### THE PROBLEM
Look for "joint" in the material below and show each line that contains it.
(Beginning of DATA EXTRACT)
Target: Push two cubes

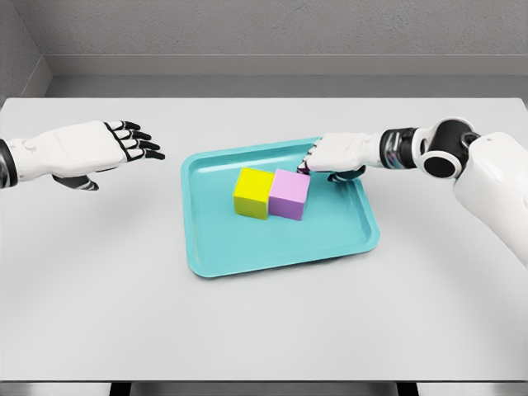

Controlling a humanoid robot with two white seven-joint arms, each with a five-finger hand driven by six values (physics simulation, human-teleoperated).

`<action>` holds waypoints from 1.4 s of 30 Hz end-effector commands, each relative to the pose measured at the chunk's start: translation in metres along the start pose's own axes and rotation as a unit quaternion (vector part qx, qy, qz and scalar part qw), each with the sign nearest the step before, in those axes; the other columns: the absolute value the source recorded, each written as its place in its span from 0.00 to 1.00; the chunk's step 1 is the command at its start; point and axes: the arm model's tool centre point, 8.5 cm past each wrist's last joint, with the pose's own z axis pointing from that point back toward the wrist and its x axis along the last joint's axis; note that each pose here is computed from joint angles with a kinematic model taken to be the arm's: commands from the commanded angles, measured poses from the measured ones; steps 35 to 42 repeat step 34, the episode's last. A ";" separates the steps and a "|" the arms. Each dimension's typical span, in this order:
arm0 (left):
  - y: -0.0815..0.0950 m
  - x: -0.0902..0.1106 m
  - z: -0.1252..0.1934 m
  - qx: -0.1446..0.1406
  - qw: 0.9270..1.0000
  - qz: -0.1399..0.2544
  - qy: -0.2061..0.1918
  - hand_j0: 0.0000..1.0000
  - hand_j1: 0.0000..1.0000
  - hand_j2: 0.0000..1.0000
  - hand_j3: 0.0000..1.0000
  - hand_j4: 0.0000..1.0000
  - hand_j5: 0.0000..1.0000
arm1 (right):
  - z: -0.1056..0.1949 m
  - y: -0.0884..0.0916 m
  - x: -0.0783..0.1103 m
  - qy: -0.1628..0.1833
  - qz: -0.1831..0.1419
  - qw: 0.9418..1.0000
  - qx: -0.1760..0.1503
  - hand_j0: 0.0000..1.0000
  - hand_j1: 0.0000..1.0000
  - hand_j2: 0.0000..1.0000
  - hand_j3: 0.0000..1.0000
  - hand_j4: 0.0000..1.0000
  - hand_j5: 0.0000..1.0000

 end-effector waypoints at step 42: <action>-0.005 -0.012 0.019 0.005 0.999 0.029 0.015 1.00 1.00 1.00 1.00 1.00 1.00 | 0.231 0.026 -0.019 0.112 -0.067 0.977 -0.171 1.00 1.00 1.00 1.00 1.00 1.00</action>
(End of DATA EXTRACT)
### YOUR SOLUTION
Controlling a humanoid robot with two white seven-joint arms, each with a five-finger hand driven by six values (physics simulation, human-teleoperated).
`<action>` holds waypoints from 1.4 s of 30 Hz end-effector commands, each relative to the pose measured at the chunk's start: translation in metres along the start pose's own axes and rotation as a unit quaternion (vector part qx, qy, qz and scalar part qw), each with the sign nearest the step before, in those axes; the other columns: the absolute value the source recorded, each written as its place in its span from 0.00 to 1.00; the chunk's step 1 is the command at its start; point and axes: the arm model's tool centre point, 8.5 cm past each wrist's last joint, with the pose's own z axis pointing from that point back toward the wrist and its x axis along the last joint's axis; note that each pose here is computed from joint angles with a kinematic model taken to be the arm's: commands from the commanded angles, measured poses from the measured ones; steps 35 to 42 repeat step 34, the episode's last. A ";" separates the steps and a "|" the arms. Each dimension's typical span, in this order:

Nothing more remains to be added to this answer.